▶ **Exercise description**
I'd like every record written out again, exactly as it is.
Start of Data in this exercise
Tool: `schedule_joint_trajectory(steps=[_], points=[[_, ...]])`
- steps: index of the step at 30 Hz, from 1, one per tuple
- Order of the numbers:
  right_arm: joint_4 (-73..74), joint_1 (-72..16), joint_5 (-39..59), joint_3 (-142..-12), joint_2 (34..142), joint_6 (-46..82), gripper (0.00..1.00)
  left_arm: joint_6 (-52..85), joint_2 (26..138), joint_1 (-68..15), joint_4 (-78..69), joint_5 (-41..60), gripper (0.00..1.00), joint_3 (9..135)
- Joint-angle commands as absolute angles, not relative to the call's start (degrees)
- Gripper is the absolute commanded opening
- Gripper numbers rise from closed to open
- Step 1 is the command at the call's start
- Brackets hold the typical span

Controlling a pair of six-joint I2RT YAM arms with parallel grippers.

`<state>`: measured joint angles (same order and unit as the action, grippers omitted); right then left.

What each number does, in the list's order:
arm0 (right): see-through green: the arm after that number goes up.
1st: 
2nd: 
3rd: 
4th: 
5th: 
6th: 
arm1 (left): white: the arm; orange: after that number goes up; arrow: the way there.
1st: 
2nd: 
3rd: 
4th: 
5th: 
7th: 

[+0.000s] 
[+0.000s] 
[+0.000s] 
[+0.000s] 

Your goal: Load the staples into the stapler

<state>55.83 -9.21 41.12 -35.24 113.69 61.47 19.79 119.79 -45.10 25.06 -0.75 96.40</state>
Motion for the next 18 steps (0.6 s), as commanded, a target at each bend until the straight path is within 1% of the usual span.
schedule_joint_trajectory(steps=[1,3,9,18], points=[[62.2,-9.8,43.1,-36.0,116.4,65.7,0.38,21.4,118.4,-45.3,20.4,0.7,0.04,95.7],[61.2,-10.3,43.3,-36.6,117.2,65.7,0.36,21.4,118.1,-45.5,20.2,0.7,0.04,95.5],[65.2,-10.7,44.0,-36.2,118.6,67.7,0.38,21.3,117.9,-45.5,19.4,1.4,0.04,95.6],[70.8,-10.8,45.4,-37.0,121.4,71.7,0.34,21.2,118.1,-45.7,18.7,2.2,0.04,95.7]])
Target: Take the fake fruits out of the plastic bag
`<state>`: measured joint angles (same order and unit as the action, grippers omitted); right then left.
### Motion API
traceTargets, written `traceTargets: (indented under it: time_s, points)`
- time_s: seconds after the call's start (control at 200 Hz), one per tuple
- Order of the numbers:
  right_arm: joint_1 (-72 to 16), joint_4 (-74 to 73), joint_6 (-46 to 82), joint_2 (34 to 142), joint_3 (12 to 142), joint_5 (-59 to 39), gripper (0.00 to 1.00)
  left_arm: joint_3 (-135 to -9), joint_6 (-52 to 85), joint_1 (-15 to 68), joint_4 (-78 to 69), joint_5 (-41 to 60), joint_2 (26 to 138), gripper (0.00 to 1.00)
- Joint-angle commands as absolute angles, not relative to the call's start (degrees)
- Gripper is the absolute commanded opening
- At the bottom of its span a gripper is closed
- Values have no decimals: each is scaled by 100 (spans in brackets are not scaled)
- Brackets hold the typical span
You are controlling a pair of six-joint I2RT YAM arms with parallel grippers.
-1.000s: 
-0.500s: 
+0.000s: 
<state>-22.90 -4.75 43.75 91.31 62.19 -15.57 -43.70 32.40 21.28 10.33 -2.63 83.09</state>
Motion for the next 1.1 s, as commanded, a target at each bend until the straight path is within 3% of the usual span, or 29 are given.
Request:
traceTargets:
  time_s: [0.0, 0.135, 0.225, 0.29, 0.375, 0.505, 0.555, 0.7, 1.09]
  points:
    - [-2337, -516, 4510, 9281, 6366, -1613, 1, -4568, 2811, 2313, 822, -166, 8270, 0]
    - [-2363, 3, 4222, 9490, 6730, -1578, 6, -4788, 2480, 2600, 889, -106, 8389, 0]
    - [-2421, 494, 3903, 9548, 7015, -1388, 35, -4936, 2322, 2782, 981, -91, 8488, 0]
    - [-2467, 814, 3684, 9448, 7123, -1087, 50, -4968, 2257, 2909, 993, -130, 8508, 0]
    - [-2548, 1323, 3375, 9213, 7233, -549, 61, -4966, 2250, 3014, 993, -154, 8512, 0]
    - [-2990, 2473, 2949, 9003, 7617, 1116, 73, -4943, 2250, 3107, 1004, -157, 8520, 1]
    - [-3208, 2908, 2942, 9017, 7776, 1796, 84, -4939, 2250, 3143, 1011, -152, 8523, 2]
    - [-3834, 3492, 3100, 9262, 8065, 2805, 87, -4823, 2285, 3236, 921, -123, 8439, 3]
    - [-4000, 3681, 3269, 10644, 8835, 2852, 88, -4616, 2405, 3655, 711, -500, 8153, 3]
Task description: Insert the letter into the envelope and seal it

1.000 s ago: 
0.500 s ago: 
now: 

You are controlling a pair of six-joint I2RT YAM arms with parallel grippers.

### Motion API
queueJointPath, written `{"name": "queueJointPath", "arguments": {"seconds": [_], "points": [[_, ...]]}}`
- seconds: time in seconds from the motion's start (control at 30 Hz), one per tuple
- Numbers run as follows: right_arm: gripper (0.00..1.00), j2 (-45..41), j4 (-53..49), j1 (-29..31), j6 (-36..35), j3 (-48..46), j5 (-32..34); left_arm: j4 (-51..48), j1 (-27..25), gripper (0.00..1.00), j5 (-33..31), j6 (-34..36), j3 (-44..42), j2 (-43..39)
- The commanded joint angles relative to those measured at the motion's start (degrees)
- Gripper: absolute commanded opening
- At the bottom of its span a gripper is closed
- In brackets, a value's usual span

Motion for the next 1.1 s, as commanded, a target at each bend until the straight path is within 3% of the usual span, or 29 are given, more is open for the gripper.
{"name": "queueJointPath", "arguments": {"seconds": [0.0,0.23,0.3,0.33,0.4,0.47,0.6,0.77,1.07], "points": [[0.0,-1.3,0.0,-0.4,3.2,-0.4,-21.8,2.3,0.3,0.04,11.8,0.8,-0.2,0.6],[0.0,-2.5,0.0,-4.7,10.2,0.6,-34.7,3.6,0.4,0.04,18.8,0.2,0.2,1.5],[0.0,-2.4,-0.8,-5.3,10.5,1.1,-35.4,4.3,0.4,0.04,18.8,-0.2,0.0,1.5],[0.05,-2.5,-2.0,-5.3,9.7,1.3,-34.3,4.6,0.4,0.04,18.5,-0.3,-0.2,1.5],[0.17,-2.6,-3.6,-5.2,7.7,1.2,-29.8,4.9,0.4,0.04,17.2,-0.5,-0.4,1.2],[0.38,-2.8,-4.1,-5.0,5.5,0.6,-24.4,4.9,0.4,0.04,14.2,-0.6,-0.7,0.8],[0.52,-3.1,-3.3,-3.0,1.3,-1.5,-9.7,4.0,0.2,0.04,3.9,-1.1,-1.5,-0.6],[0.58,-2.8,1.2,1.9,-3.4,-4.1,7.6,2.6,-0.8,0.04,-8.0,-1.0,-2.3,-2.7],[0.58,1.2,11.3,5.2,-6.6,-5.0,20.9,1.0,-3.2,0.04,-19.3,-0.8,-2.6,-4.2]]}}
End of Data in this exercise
▶ **Answer to this problem**
Tool: `schedule_joint_trajectory(steps=[_], points=[[_, ...]])`
- steps: index of the step at 30 Hz, from 1, one per tuple
- Order of the numbers:
  right_arm: joint_4 (-73..74), joint_1 (-72..16), joint_5 (-39..59), joint_3 (-142..-12), joint_2 (34..142), joint_6 (-46..82), gripper (0.00..1.00)
  left_arm: joint_6 (-52..85), joint_2 (26..138), joint_1 (-68..15), joint_4 (-78..69), joint_5 (-41..60), gripper (0.00..1.00), joint_3 (9..135)
- Joint-angle commands as absolute angles, not relative to the call's start (degrees)
- Gripper is the absolute commanded opening
- Gripper numbers rise from closed to open
- Step 1 is the command at the call's start
- Brackets hold the typical span

Controlling a pair of six-joint I2RT YAM arms with parallel grippers.

`<state>`: measured joint angles (same order and unit as the action, grippers omitted); right then left.

What each number does, in the list's order:
arm0 (right): see-through green: the arm after that number goes up.
1st: 
2nd: 
3rd: 
4th: 
5th: 
6th: 
arm1 (left): white: the arm; orange: after that number goes up; arrow: the way there.
1st: 
2nd: 
3rd: 
4th: 
5th: 
7th: 

[+0.000s] 
[+0.000s] 
[+0.000s] 
[+0.000s] 

Your goal: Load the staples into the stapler

<state>55.83 -9.21 41.12 -35.24 113.69 61.47 19.79 119.79 -45.10 25.06 -0.75 96.40</state>
Motion for the next 18 steps (0.6 s), as commanded, a target at each bend until the straight path is within 1% of the usual span.
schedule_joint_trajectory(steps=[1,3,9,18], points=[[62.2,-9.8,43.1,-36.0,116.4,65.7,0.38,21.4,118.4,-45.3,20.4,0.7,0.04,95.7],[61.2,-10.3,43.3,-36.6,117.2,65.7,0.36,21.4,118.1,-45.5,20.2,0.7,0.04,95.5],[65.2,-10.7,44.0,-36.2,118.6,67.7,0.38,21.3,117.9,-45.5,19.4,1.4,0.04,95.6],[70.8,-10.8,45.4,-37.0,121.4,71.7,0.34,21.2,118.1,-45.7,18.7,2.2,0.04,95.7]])
Target: Take the fake fruits out of the plastic bag
`<state>`: measured joint angles (same order and unit as the action, grippers omitted); right then left.
### Motion API
traceTargets, written `traceTargets: (indented under it: time_s, points)`
- time_s: seconds after the call's start (control at 200 Hz), one per tuple
- Order of the numbers:
  right_arm: joint_1 (-72 to 16), joint_4 (-74 to 73), joint_6 (-46 to 82), joint_2 (34 to 142), joint_3 (12 to 142), joint_5 (-59 to 39), gripper (0.00 to 1.00)
  left_arm: joint_3 (-135 to -9), joint_6 (-52 to 85), joint_1 (-15 to 68), joint_4 (-78 to 69), joint_5 (-41 to 60), joint_2 (26 to 138), gripper (0.00 to 1.00)
- Joint-angle commands as absolute angles, not relative to the call's start (degrees)
- Gripper is the absolute commanded opening
- At the bottom of its span a gripper is closed
- Values have no decimals: each is scaled by 100 (spans in brackets are not scaled)
- Brackets hold the typical span
You are controlling a pair of six-joint I2RT YAM arms with parallel grippers.
-1.000s: 
-0.500s: 
+0.000s: 
<state>-22.90 -4.75 43.75 91.31 62.19 -15.57 -43.70 32.40 21.28 10.33 -2.63 83.09</state>
Motion for the next 1.1 s, as commanded, a target at each bend until the straight path is within 3% of the usual span, or 29 are given.
Request:
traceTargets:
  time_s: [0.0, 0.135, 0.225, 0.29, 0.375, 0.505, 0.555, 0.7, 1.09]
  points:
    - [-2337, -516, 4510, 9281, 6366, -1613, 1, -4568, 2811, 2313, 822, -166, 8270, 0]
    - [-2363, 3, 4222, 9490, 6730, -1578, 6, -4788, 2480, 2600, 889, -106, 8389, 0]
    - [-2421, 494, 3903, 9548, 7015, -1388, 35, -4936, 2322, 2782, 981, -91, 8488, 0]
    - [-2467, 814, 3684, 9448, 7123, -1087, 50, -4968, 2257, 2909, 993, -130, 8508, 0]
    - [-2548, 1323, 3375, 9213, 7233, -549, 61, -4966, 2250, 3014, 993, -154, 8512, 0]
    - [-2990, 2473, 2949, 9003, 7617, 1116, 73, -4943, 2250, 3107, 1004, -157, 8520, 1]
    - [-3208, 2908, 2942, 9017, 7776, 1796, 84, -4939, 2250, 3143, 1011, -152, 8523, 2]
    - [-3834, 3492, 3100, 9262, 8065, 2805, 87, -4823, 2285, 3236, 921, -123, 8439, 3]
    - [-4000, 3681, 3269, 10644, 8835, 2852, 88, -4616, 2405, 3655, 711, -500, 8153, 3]
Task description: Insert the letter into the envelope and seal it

1.000 s ago: 
0.500 s ago: 
now: 

You are controlling a pair of six-joint I2RT YAM arms with parallel grippers.

### Motion API
queueJointPath, written `{"name": "queueJointPath", "arguments": {"seconds": [_], "points": [[_, ...]]}}`
- seconds: time in seconds from the motion's start (control at 30 Hz), one per tuple
- Numbers run as follows: right_arm: gripper (0.00..1.00), j2 (-45..41), j4 (-53..49), j1 (-29..31), j6 (-36..35), j3 (-48..46), j5 (-32..34); left_arm: j4 (-51..48), j1 (-27..25), gripper (0.00..1.00), j5 (-33..31), j6 (-34..36), j3 (-44..42), j2 (-43..39)
- The commanded joint angles relative to those measured at the motion's start (degrees)
- Gripper: absolute commanded opening
- At the bottom of its span a gripper is closed
- In brackets, a value's usual span

Motion for the next 1.1 s, as commanded, a target at each bend until the straight path is within 3% of the usual span, or 29 are given, more is open for the gripper.
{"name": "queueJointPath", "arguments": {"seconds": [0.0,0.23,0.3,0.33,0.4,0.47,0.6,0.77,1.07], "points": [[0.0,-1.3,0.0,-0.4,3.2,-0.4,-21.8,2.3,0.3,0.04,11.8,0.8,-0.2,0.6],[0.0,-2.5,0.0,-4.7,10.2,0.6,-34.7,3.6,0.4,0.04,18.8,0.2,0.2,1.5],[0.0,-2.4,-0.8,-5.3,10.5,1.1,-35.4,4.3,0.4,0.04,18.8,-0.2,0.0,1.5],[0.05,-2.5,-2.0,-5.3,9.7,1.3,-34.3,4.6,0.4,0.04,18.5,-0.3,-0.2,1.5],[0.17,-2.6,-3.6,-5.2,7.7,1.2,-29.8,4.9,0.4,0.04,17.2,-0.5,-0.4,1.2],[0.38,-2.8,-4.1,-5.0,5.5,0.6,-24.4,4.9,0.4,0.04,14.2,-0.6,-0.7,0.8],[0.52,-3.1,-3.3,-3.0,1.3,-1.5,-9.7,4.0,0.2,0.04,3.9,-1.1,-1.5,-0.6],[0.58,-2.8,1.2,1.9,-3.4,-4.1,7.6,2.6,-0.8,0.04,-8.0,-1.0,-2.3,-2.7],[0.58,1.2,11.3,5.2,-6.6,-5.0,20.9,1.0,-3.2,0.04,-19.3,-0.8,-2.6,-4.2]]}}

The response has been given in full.